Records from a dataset
☆ ☆ ☆
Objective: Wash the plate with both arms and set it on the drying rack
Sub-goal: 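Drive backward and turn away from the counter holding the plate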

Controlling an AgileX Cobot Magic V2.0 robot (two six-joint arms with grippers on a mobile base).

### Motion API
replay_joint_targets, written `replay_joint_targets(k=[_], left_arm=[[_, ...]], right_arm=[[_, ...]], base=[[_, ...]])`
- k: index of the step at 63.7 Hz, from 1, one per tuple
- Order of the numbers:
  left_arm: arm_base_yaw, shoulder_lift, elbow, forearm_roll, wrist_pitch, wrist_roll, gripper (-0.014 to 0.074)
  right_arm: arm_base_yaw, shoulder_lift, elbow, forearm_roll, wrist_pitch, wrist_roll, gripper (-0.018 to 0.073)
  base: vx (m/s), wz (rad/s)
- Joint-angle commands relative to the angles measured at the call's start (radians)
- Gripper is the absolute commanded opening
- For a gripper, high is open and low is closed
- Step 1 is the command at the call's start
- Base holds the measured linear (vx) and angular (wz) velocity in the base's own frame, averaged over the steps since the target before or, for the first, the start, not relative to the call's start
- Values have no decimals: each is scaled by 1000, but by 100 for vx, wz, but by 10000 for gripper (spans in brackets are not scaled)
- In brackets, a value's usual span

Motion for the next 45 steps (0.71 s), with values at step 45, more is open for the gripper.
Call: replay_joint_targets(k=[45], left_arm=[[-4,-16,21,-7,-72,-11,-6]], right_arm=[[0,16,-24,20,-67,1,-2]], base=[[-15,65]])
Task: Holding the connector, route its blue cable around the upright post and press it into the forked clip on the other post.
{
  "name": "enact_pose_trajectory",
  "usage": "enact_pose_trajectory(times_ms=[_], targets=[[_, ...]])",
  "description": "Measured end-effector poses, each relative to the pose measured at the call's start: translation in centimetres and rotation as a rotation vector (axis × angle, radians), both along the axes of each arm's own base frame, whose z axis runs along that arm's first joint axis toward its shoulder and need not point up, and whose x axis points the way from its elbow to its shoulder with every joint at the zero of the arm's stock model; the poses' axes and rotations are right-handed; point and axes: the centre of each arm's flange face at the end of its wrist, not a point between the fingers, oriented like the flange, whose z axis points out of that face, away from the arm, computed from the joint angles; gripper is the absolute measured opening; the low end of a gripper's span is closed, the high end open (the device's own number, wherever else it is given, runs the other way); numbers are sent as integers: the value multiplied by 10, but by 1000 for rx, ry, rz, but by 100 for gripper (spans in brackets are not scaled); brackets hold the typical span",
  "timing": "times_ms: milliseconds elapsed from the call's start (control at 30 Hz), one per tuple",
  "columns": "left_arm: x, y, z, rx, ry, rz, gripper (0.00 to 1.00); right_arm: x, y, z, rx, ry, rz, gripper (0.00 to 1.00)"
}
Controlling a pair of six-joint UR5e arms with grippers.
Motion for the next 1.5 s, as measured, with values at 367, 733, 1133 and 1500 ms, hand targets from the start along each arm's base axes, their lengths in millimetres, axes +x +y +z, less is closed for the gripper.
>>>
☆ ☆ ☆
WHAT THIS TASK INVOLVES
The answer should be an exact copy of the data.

YOUR SOLUTION
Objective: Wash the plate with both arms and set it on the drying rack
Sub-goal: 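Drive backward and turn away from the counter holding the plate
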
Controlling an AgileX Cobot Magic V2.0 robot (two six-joint arms with grippers on a mobile base).

### Motion API
replay_joint_targets, written `replay_joint_targets(k=[_], left_arm=[[_, ...]], right_arm=[[_, ...]], base=[[_, ...]])`
- k: index of the step at 63.7 Hz, from 1, one per tuple
- Order of the numbers:
  left_arm: arm_base_yaw, shoulder_lift, elbow, forearm_roll, wrist_pitch, wrist_roll, gripper (-0.014 to 0.074)
  right_arm: arm_base_yaw, shoulder_lift, elbow, forearm_roll, wrist_pitch, wrist_roll, gripper (-0.018 to 0.073)
  base: vx (m/s), wz (rad/s)
- Joint-angle commands relative to the angles measured at the call's start (radians)
- Gripper is the absolute commanded opening
- For a gripper, high is open and low is closed
- Step 1 is the command at the call's start
- Base holds the measured linear (vx) and angular (wz) velocity in the base's own frame, averaged over the steps since the target before or, for the first, the start, not relative to the call's start
- Values have no decimals: each is scaled by 1000, but by 100 for vx, wz, but by 10000 for gripper (spans in brackets are not scaled)
- In brackets, a value's usual span

Motion for the next 45 steps (0.71 s), with values at step 45, more is open for the gripper.
Call: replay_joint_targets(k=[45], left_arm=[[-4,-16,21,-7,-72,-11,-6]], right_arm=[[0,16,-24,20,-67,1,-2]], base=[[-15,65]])
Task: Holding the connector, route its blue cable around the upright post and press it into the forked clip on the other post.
{
  "name": "enact_pose_trajectory",
  "usage": "enact_pose_trajectory(times_ms=[_], targets=[[_, ...]])",
  "description": "Measured end-effector poses, each relative to the pose measured at the call's start: translation in centimetres and rotation as a rotation vector (axis × angle, radians), both along the axes of each arm's own base frame, whose z axis runs along that arm's first joint axis toward its shoulder and need not point up, and whose x axis points the way from its elbow to its shoulder with every joint at the zero of the arm's stock model; the poses' axes and rotations are right-handed; point and axes: the centre of each arm's flange face at the end of its wrist, not a point between the fingers, oriented like the flange, whose z axis points out of that face, away from the arm, computed from the joint angles; gripper is the absolute measured opening; the low end of a gripper's span is closed, the high end open (the device's own number, wherever else it is given, runs the other way); numbers are sent as integers: the value multiplied by 10, but by 1000 for rx, ry, rz, but by 100 for gripper (spans in brackets are not scaled); brackets hold the typical span",
  "timing": "times_ms: milliseconds elapsed from the call's start (control at 30 Hz), one per tuple",
  "columns": "left_arm: x, y, z, rx, ry, rz, gripper (0.00 to 1.00); right_arm: x, y, z, rx, ry, rz, gripper (0.00 to 1.00)"
}
Controlling a pair of six-joint UR5e arms with grippers.
Motion for the next 1.5 s, as measured, with values at 367, 733, 1133 and 1500 ms, hand targets from the start along each arm's base axes, their lengths in millimetres, axes +x +y +z, less is closed for the gripper.
>>>

Nothing else belongs to the answer.